Les régions chassent à l’échelle mondiale
Comment Business France et les agences économiques aident les métropoles à vendre leurs charmes à l’international
Les investisseurs étrangers sont un enjeu de première importance puisque les
14 000 entreprises étrangères implantées en France représentent plus de 21 % du chiffre d’affaires de l’économie nationale
Avec Emmanuel Macron, la France affiche une politique pro-business et une forte volonté de devenir le pays le plus attractif au monde ppour les investissements étrangers. À tel point qu’en 2019, elle était déjà devenue le pays le plus attractif en Europe. Les régions et autres collectivités locales jouent un rôle actif dans cette politique, en partenariat étroit avec Business France. Elles mettent en
avant leurs avantages respectifs et cherchent à concilier constitution de pôles d’excellence et développement de relations privilégiées à travers le monde.
Dans son ‘ bilan des investissements internationaux en France’, Business France décrit un “contexte de confiance” illustré par le baromètre Kantar de janvier 2020, selon lequel 87 % des cadres dirigeants interrogés considèrent la France comme une destination attractive pour les investissements étrangers. Un enjeu de première importance puisque les 14 000 entreprises étrangères implantées en France représentent plus de 21 % du chiffre d’affaires de l’économie nationale. Pour attirer et conquérir les investisseurs étrangers, des structures existent – et elles ont même été remodelées depuis quelques années. Créée sous sa forme actuelle en 2015, Business France travaille en étroite collaboration avec les agences économiques régionales et a mis au point une méthode de travail concrétisée par la mise en place de la Team France Invest, officiellement lancée fin février et qui réunit tous les acteurs publics de l’attractivité.
“Notre rôle est de récupérer les cahiers des charges des potentiels investisseurs étrangers et de les transmettre aux régions”, explique Marie-Cécile Tardieu, directrice déléguée Invest à Business France, qui compte 1 500 collaborateurs répartis dans 87 bureaux couvrant 124 pays. À raison de quelque 5 000 entretiens par an, les chargés d’affaires de Business France sélectionnent des projets qui sont présentés chaque vendredi aux correspondants chefs de file que sont les Agences économiques régionales (AER). Si plusieurs AER répondent, Business France les regroupe en un package qu’elle supervise. “Il existe un intérêt à jouer collectif : même si la compétition entre régions existe, nous jouons la transparence et l’équité pour apporter l’information”, fait valoir Marie-Cécile Tardieu.
Seules les AER, y compris celles des Outre-mer, sont directement informées par Business France.
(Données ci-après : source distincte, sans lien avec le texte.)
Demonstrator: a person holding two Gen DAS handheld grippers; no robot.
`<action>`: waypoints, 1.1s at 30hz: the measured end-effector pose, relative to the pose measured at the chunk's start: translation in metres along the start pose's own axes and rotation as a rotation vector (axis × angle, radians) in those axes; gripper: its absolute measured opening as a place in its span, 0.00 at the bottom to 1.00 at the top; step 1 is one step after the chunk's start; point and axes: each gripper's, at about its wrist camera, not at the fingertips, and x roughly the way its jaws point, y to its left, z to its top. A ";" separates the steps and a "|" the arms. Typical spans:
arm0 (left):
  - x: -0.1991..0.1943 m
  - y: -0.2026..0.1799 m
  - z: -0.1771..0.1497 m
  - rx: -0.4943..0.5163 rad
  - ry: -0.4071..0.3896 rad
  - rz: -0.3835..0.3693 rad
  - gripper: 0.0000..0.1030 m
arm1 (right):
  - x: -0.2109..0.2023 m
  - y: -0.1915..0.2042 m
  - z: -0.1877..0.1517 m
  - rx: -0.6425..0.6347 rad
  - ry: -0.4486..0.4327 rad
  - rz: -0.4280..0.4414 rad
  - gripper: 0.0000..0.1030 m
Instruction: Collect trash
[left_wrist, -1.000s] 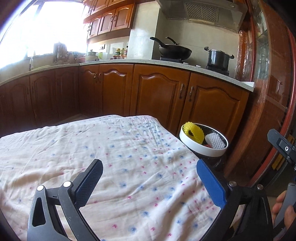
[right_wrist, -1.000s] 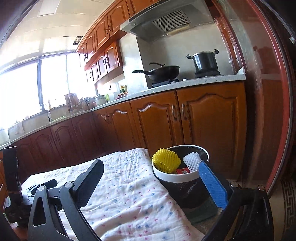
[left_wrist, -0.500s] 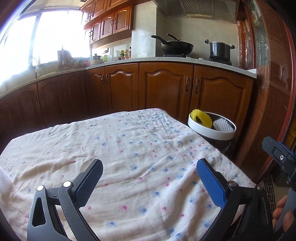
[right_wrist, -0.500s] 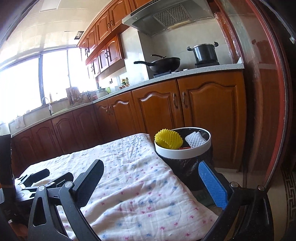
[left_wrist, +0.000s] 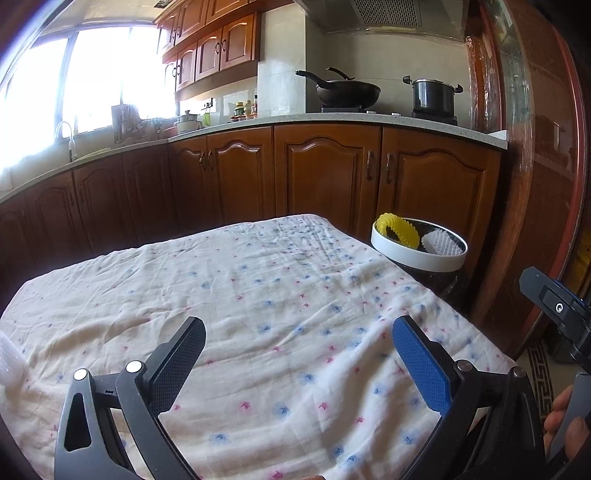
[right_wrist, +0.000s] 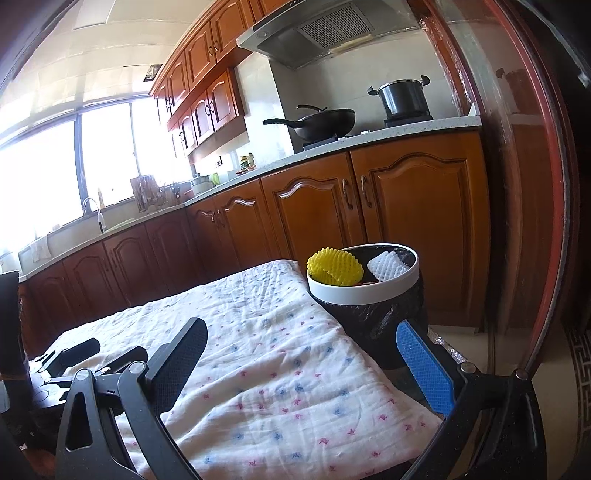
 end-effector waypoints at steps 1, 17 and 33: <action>0.000 0.000 0.000 -0.001 -0.001 0.001 0.99 | 0.000 0.000 0.000 0.000 -0.001 -0.001 1.00; -0.003 0.006 -0.001 0.003 -0.016 -0.004 0.99 | -0.005 0.006 -0.001 -0.010 -0.004 0.011 1.00; -0.001 0.012 -0.003 0.007 -0.020 -0.016 0.99 | -0.005 0.008 -0.001 -0.004 -0.006 0.028 1.00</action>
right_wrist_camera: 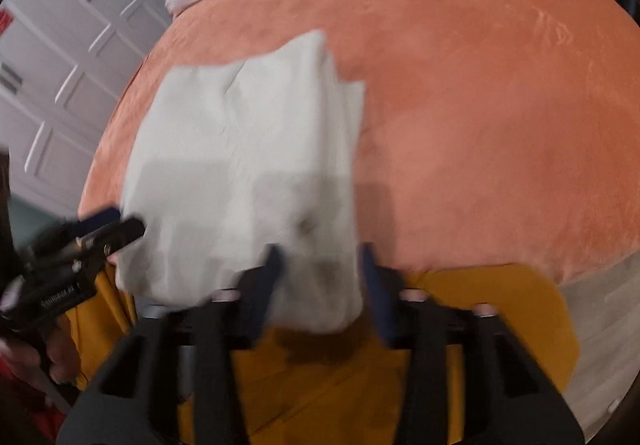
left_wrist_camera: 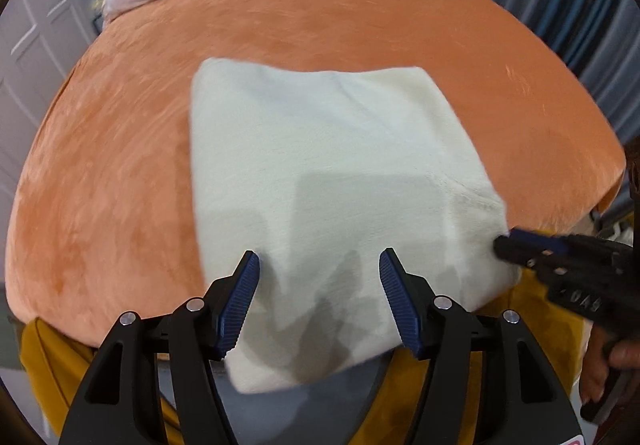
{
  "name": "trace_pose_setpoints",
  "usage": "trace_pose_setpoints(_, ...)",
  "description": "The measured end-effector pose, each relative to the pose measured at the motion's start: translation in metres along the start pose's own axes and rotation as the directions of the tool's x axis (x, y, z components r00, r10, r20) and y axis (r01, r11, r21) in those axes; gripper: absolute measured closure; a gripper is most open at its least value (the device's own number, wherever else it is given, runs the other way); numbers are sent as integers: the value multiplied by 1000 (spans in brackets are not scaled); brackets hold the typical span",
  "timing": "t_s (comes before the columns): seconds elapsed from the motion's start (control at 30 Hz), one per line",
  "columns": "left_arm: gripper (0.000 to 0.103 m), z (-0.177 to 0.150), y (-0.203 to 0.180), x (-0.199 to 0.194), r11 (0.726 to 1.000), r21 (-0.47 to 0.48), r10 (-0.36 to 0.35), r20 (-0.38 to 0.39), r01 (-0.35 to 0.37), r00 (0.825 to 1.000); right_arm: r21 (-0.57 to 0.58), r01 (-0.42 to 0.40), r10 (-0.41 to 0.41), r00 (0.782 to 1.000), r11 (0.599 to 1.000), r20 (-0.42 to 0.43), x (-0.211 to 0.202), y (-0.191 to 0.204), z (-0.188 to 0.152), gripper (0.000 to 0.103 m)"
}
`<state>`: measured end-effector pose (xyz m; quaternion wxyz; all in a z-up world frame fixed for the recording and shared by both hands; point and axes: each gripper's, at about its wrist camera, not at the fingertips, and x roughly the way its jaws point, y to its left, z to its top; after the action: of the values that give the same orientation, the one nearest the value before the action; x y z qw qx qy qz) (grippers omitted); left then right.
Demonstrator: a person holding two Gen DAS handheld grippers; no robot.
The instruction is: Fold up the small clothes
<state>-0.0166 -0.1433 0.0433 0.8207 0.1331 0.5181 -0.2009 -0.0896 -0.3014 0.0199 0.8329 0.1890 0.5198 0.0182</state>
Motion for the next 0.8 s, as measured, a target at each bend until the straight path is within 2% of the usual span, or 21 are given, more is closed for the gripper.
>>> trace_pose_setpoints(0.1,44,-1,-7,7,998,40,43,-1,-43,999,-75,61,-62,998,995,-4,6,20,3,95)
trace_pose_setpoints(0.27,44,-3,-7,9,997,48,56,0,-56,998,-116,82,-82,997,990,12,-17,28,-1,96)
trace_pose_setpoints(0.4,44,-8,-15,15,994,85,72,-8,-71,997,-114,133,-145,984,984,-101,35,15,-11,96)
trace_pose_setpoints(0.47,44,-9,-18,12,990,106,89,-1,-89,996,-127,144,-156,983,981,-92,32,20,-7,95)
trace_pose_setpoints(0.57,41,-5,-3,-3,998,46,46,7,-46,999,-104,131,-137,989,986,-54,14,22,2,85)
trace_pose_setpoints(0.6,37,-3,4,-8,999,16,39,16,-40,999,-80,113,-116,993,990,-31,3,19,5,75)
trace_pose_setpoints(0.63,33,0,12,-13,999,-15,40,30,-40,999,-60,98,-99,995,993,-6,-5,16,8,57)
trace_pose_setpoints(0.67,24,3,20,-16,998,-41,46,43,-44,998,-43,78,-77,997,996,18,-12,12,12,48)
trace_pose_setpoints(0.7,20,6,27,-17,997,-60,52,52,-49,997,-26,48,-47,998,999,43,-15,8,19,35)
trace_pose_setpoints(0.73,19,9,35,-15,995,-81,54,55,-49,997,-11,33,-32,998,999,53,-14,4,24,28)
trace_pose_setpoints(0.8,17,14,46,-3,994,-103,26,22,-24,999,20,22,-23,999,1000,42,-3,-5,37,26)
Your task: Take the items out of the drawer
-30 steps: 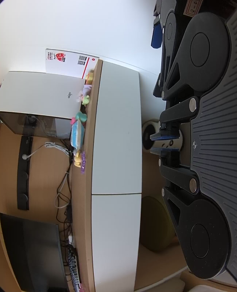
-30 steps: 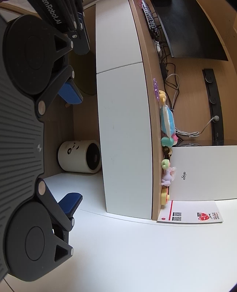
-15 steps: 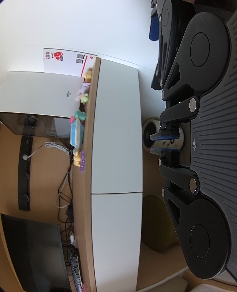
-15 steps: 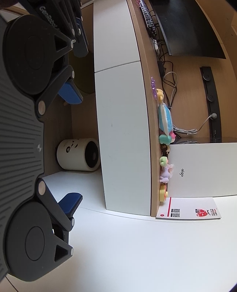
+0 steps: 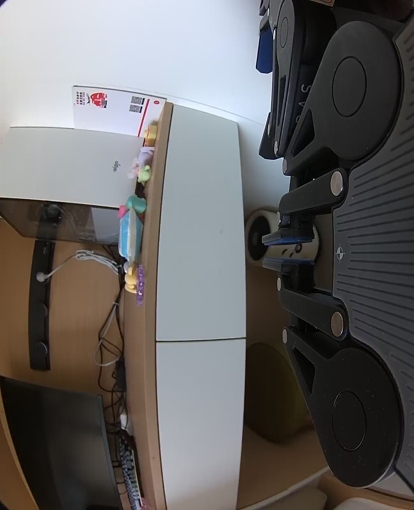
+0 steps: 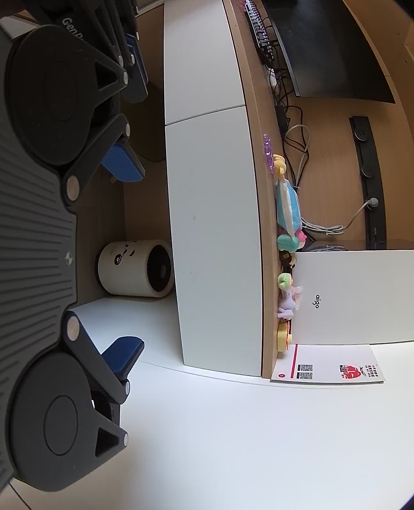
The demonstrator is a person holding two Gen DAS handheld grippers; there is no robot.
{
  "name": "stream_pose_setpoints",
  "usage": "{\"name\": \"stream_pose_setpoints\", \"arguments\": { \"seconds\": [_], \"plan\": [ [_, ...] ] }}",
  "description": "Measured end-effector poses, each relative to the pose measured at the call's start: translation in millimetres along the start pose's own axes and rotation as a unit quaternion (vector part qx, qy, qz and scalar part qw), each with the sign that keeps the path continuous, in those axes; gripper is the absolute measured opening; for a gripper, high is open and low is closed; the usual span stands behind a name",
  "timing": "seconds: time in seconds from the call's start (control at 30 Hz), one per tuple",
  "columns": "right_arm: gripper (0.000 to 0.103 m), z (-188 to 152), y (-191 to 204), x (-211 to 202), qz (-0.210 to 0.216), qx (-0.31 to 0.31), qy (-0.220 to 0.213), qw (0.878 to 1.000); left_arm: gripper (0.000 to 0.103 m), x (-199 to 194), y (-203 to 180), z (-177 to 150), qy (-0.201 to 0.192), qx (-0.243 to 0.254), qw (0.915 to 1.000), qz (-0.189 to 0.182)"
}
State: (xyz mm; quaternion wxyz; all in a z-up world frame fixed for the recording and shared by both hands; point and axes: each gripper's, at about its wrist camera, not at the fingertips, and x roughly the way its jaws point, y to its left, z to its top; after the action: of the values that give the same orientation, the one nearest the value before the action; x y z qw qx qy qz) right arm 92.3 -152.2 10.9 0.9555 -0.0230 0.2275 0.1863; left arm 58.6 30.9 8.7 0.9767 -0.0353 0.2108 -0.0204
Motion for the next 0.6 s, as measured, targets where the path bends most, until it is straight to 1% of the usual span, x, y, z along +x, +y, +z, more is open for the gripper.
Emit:
{"name": "stream_pose_setpoints", "arguments": {
  "seconds": [0.6],
  "plan": [
    [0.103,-0.2,-2.2,0.7,-0.002,0.001,0.002,1.000,0.011,-0.1,0.6,-0.6,0.001,0.001,1.0000,0.005]
  ]
}}
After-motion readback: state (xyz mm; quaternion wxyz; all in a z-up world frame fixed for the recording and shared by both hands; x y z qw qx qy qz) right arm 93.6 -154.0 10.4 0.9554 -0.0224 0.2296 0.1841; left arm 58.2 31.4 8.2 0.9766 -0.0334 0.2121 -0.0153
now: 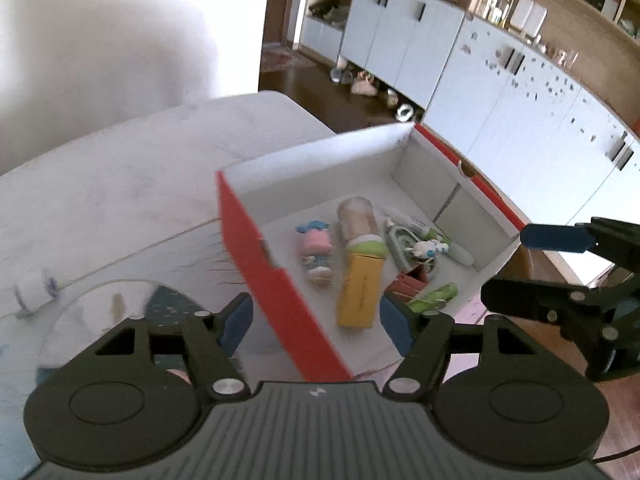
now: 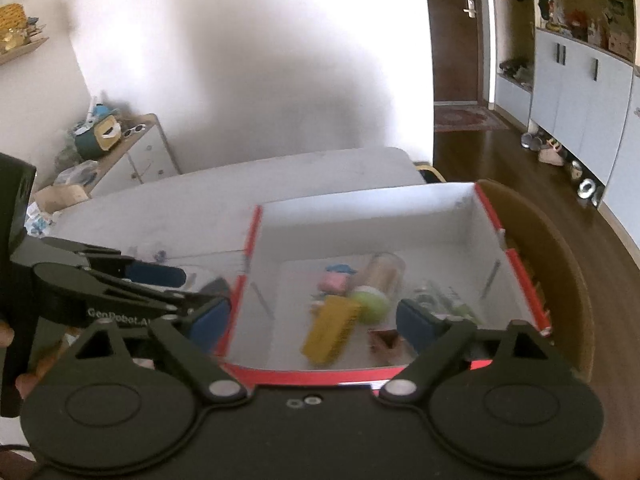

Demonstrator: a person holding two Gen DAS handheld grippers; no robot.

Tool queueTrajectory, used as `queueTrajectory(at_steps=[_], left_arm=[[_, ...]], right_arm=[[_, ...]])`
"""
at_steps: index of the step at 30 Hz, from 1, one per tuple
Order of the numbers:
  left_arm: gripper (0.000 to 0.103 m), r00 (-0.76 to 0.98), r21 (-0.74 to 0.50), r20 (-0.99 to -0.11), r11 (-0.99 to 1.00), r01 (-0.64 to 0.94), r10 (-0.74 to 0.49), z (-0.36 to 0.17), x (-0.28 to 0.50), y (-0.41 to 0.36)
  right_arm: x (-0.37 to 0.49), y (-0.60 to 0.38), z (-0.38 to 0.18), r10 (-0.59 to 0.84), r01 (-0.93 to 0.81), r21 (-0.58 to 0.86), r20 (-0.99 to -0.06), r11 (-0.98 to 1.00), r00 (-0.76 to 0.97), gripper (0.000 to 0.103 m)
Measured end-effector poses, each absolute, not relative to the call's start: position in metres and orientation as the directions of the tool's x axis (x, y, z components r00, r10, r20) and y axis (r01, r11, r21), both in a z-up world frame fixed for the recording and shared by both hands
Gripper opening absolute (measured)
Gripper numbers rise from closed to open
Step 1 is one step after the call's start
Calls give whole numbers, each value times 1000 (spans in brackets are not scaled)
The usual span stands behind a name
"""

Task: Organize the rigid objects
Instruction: 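Move both tools back over the table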

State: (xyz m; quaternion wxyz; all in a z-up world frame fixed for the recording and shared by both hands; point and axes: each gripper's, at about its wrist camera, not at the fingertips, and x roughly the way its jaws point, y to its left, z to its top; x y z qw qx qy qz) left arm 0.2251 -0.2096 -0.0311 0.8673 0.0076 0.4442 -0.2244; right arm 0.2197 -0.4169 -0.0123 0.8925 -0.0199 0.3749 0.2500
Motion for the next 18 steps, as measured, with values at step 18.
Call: queueTrajectory(at_steps=[18], left_arm=[[83,623,-140,-699,922,362,-351,-16,200,-70]], right_arm=[[165,-303,-34,469,-497,186,-701,848,537,99]])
Seule exception: l’Aderly, l’Agence de développement économique de la région lyonnaise, du fait de son ancienneté mais aussi de son importance, puisque, comme l’explique son directeur exécutif Jean-Charles Foddis, “notre aire de référence est l’aire métropolitaine de Lyon et SaintEtienne – l’Amelyse – un carré de cent kilomètres sur cent”.
Chasser en meute
Pour Isabelle Héliot-Couronne, présidente de la commission développement économique du Grand Est, la région est la bonne échelle: “plus on massifie les solutions, plus on a de chances de capter le projet. À l’échelle du monde, que représentent une métropole ou une agglomération? Là, nous chassons en meute à l’échelle de la région, et nous misons sur l’intelligence collective”. Notamment grâce à l’agence régionale Grand E-Nov+ et à son service dédié aux investissements étrangers, Invest Eastern France. Quid des collectivités territoriales de niveau inférieur? “Elles utilisent les AER comme une ressource”, explique Nicolas Bodin, vice-président en charge de l’économie du Grand Besançon. Une ressource parmi d’autres, en particulier pour les plus grandes métropoles, qui disposent de leurs propres agences d’attractivité. Lesquelles cherchent tantôt à bénéficier des ressources apportées par Business France via les AER, ou tantôt jouent leur propre carte. Jean-Charles Foddis estime qu’environ 60 % des projets, nationaux ou étrangers qui s’installent dans le périmètre de l’Aderly sont issus de la détection de l’agence, 25 % viennent par eux-mêmes, et 15 % sont apportés directement par Business France.
Mais, ajoute-t-il, ces derniers sont “plutôt des projets de grande ampleur, à compétition très large, parfois mondiale, pour lesquels il est logique que le taux de transformation soit plus faible”. En outre, selon lui, une bonne
partie des projets étrangers détectés par l’Aderly ne se concrétiseraient pas sans l’assistance des bureaux extérieurs de Business France.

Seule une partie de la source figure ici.